Problem ▸
Take the data below and repeat it exactly.

______________________________

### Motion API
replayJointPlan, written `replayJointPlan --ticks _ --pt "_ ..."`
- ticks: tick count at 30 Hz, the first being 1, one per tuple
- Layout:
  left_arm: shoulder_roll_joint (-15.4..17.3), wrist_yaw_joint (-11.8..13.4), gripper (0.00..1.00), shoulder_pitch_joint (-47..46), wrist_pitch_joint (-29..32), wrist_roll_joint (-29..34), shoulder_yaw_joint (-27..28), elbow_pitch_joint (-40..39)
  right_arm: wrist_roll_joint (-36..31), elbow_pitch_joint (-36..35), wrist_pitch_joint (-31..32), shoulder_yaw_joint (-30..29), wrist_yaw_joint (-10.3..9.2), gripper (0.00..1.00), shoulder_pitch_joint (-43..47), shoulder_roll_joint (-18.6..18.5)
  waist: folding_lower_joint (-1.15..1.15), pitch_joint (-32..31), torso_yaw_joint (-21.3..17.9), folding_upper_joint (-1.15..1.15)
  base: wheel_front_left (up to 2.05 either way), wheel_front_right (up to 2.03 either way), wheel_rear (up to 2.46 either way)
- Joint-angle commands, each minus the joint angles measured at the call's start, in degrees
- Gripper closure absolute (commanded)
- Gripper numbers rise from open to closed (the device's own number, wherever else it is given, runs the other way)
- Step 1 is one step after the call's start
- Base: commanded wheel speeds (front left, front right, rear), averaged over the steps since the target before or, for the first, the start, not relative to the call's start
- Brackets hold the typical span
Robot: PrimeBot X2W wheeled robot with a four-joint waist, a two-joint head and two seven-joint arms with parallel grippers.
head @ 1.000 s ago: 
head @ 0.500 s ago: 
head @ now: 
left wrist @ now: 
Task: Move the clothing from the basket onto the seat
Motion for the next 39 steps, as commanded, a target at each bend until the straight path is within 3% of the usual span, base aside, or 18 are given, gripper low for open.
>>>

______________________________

Reply ▸
### Motion API
replayJointPlan, written `replayJointPlan --ticks _ --pt "_ ..."`
- ticks: tick count at 30 Hz, the first being 1, one per tuple
- Layout:
  left_arm: shoulder_roll_joint (-15.4..17.3), wrist_yaw_joint (-11.8..13.4), gripper (0.00..1.00), shoulder_pitch_joint (-47..46), wrist_pitch_joint (-29..32), wrist_roll_joint (-29..34), shoulder_yaw_joint (-27..28), elbow_pitch_joint (-40..39)
  right_arm: wrist_roll_joint (-36..31), elbow_pitch_joint (-36..35), wrist_pitch_joint (-31..32), shoulder_yaw_joint (-30..29), wrist_yaw_joint (-10.3..9.2), gripper (0.00..1.00), shoulder_pitch_joint (-43..47), shoulder_roll_joint (-18.6..18.5)
  waist: folding_lower_joint (-1.15..1.15), pitch_joint (-32..31), torso_yaw_joint (-21.3..17.9), folding_upper_joint (-1.15..1.15)
  base: wheel_front_left (up to 2.05 either way), wheel_front_right (up to 2.03 either way), wheel_rear (up to 2.46 either way)
- Joint-angle commands, each minus the joint angles measured at the call's start, in degrees
- Gripper closure absolute (commanded)
- Gripper numbers rise from open to closed (the device's own number, wherever else it is given, runs the other way)
- Step 1 is one step after the call's start
- Base: commanded wheel speeds (front left, front right, rear), averaged over the steps since the target before or, for the first, the start, not relative to the call's start
- Brackets hold the typical span
Robot: PrimeBot X2W wheeled robot with a four-joint waist, a two-joint head and two seven-joint arms with parallel grippers.
head @ 1.000 s ago: 
head @ 0.500 s ago: 
head @ now: 
left wrist @ now: 
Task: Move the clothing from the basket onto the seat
Motion for the next 39 steps, as commanded, a target at each bend until the straight path is within 3% of the usual span, base aside, or 18 are given, gripper low for open.
>>>

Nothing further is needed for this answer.